Um navio mercante iraniano foi atingido no Estreito de Ormuz, perto da Ilha de Qeshm, no último domingo, resultando em uma morte e quatro feridos, conforme informou a mídia estatal iraniana. Teerã acusou um 'inimigo terrorista' pelo ataque, que ocorreu enquanto crescem ameaças à navegação nessas águas.

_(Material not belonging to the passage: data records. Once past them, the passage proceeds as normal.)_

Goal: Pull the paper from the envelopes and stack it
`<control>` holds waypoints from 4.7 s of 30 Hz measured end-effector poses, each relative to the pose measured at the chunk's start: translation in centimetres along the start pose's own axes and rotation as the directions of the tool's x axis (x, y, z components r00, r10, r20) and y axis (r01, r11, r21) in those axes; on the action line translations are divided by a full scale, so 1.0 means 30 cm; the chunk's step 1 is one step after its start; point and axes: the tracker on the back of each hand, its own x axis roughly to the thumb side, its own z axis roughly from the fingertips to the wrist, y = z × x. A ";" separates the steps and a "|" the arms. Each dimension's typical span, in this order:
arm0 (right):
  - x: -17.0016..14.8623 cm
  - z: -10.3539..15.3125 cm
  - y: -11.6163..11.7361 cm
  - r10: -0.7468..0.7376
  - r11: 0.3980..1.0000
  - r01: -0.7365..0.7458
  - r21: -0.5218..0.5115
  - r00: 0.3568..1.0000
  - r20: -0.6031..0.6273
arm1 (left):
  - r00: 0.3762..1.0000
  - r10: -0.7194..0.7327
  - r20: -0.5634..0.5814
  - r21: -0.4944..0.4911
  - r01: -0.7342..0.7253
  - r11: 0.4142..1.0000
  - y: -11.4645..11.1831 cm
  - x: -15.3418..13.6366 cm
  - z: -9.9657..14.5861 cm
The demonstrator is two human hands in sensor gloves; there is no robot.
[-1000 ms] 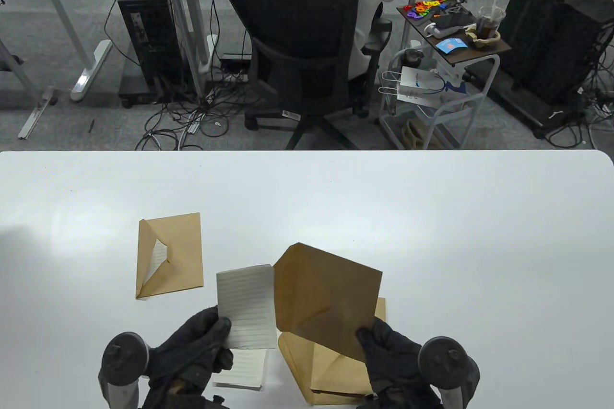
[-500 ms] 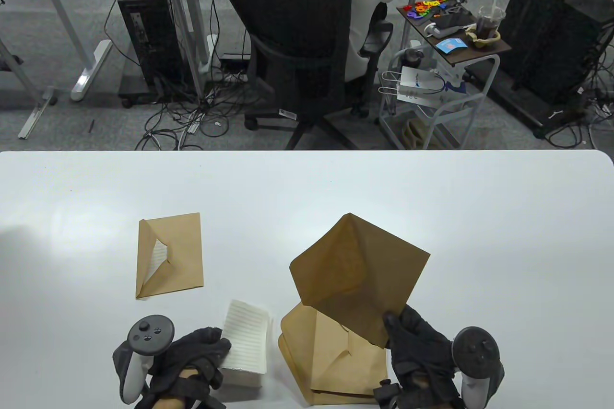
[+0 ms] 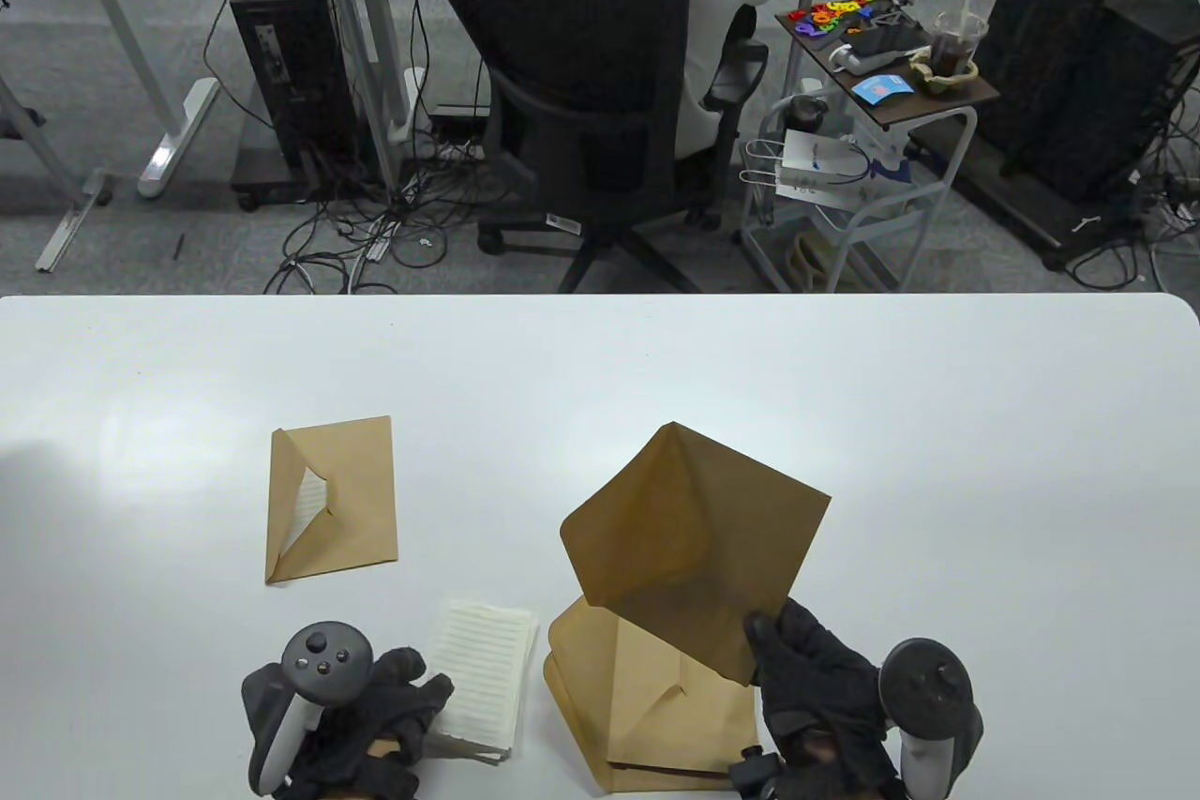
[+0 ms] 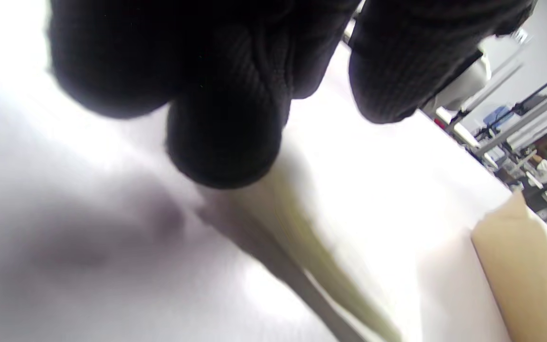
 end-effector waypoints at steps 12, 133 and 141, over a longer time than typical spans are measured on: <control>0.002 -0.003 0.010 0.030 0.998 -0.029 0.049 0.999 -0.025 | 0.884 -0.365 0.293 0.425 0.222 0.878 0.191 0.006 0.062; 0.005 -0.004 0.075 0.810 0.586 -0.810 -0.029 0.585 0.039 | 0.915 -0.321 -0.244 0.232 0.376 0.897 0.212 -0.204 -0.335; 0.005 -0.004 0.076 0.807 0.589 -0.808 -0.009 0.589 0.037 | 0.839 -0.359 -0.410 0.192 0.464 0.865 0.222 -0.201 -0.409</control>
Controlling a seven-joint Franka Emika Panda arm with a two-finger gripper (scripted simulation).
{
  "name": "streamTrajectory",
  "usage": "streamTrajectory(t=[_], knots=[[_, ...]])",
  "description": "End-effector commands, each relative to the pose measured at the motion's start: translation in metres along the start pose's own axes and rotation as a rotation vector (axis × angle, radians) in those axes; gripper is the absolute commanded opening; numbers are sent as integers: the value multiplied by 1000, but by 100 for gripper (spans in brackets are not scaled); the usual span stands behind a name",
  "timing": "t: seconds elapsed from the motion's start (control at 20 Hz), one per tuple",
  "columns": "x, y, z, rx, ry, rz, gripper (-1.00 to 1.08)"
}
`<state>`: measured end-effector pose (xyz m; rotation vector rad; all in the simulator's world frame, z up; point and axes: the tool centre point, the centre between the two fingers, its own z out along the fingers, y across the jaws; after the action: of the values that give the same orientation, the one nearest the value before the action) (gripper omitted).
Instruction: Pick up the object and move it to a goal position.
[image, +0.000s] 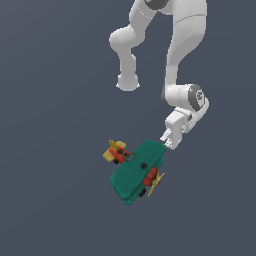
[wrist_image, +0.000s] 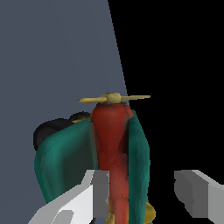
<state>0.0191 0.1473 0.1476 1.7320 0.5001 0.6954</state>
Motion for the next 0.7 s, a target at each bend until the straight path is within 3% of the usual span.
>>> streamTrajectory(t=[0.0, 0.65], knots=[[1, 0, 0, -2, 3, 1, 28], [-1, 1, 32, -1, 3, 0, 28]])
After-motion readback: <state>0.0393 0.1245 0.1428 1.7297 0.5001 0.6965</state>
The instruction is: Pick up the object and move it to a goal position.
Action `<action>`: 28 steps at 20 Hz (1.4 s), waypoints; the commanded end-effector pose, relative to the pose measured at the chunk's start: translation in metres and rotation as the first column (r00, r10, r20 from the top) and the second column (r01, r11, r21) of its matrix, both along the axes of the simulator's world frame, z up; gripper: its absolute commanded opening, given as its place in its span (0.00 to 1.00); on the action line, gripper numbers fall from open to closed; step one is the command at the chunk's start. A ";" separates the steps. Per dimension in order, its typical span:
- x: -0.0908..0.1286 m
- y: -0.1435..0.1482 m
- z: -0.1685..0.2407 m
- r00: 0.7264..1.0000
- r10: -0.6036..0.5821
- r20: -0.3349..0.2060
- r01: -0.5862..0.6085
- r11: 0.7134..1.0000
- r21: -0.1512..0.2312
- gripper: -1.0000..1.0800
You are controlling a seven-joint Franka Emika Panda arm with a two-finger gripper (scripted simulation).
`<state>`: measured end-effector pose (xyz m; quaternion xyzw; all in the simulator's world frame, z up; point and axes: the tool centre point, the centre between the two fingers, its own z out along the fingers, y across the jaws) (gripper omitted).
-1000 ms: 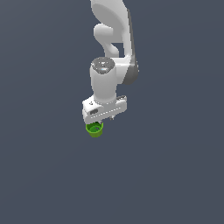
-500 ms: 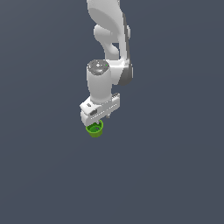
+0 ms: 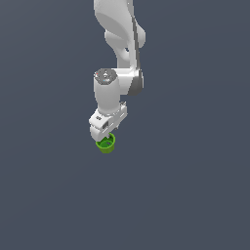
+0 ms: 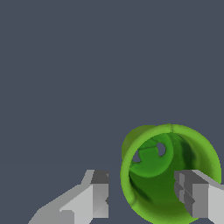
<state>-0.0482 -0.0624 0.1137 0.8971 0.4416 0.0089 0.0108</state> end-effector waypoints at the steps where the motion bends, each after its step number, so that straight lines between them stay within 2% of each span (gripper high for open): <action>1: -0.004 -0.003 -0.003 0.998 0.057 0.000 -0.057 0.998 -0.001 0.62; 12: -0.016 -0.011 -0.012 0.980 0.200 0.000 -0.200 0.980 -0.005 0.62; 20: -0.017 -0.012 -0.014 0.977 0.211 0.000 -0.211 0.977 -0.005 0.62; 28: -0.017 -0.012 -0.039 0.977 0.215 0.000 -0.215 0.977 -0.005 0.62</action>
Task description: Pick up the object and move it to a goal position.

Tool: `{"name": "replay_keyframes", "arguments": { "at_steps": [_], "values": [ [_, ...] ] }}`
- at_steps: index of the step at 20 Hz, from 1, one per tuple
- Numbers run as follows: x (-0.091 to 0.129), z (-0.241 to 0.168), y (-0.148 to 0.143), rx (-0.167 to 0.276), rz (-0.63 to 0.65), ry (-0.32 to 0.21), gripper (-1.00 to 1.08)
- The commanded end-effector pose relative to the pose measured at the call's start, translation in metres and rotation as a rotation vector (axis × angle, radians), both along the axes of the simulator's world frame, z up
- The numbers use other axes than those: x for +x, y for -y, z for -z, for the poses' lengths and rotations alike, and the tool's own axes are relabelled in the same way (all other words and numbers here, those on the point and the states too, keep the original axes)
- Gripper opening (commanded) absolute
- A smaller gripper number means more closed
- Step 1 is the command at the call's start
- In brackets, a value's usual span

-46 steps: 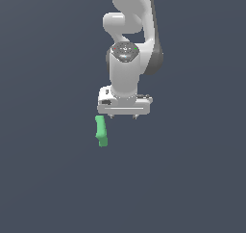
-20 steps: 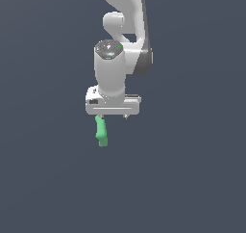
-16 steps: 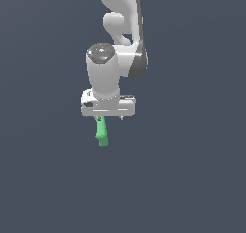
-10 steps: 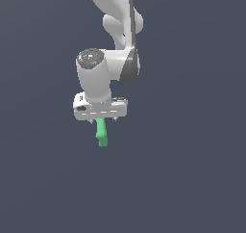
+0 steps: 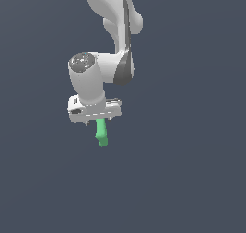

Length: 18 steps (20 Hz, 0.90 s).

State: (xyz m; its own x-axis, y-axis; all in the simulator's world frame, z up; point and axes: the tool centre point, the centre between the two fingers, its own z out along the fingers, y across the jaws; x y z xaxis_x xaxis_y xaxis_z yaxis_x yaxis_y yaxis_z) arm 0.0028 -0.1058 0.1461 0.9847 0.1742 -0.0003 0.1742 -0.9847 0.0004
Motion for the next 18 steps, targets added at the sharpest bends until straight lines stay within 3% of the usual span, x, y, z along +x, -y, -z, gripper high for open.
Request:
{"name": "replay_keyframes", "arguments": {
  "at_steps": [1, 18],
  "values": [
    [0.000, 0.000, 0.000, 0.000, 0.000, 0.000, 1.00],
    [0.000, 0.050, 0.001, 0.000, -0.003, 0.000, 1.00]
  ]
}}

A ação reavivou a atenção sobre o estreito após ameaças à navegação no Mar Vermelho intensificarem-se na semana anterior. Rebeldes houthis apoiados por Irã capturaram uma ilha no Estreito de Bab el-Mandeb, uma alternativa crucial à passagem pelo Estreito de Ormuz.

Reuniões adiadas

O ataque levou o governo iraniano a adiar planos de briefing com países vizinhos sobre suas iniciativas contestadas para gerenciar o tráfego marítimo no estreito.

Em declaração nas redes sociais, o presidente iraniano, Masoud Pezeshkian, afirmou que o povo iraniano não pode ser intimidado e que seu país não se renderá.

Em contrapartida, o presidente dos Estados Unidos, Donald Trump, declarou que Teerã está 'disposto a fazer um acordo' e que 'está em contato constante'. No entanto, ele evitou comentar sobre possíveis intervenções militares americanas.

Conflitos regionais

A reunião prevista para discutir essas questões foi adiada por 'interesses de consenso', segundo o ministro das Relações Exteriores de Omã, Badr Albusaidi, em uma postagem no aplicativo X.

A Arábia Saudita apresentou alterações ao acordo entre Irã e Omã, citando preocupações de que o novo acordo possa ter implicações negativas para outros países da Comunidade dos Países da Árabe Cooperantes (COPAC).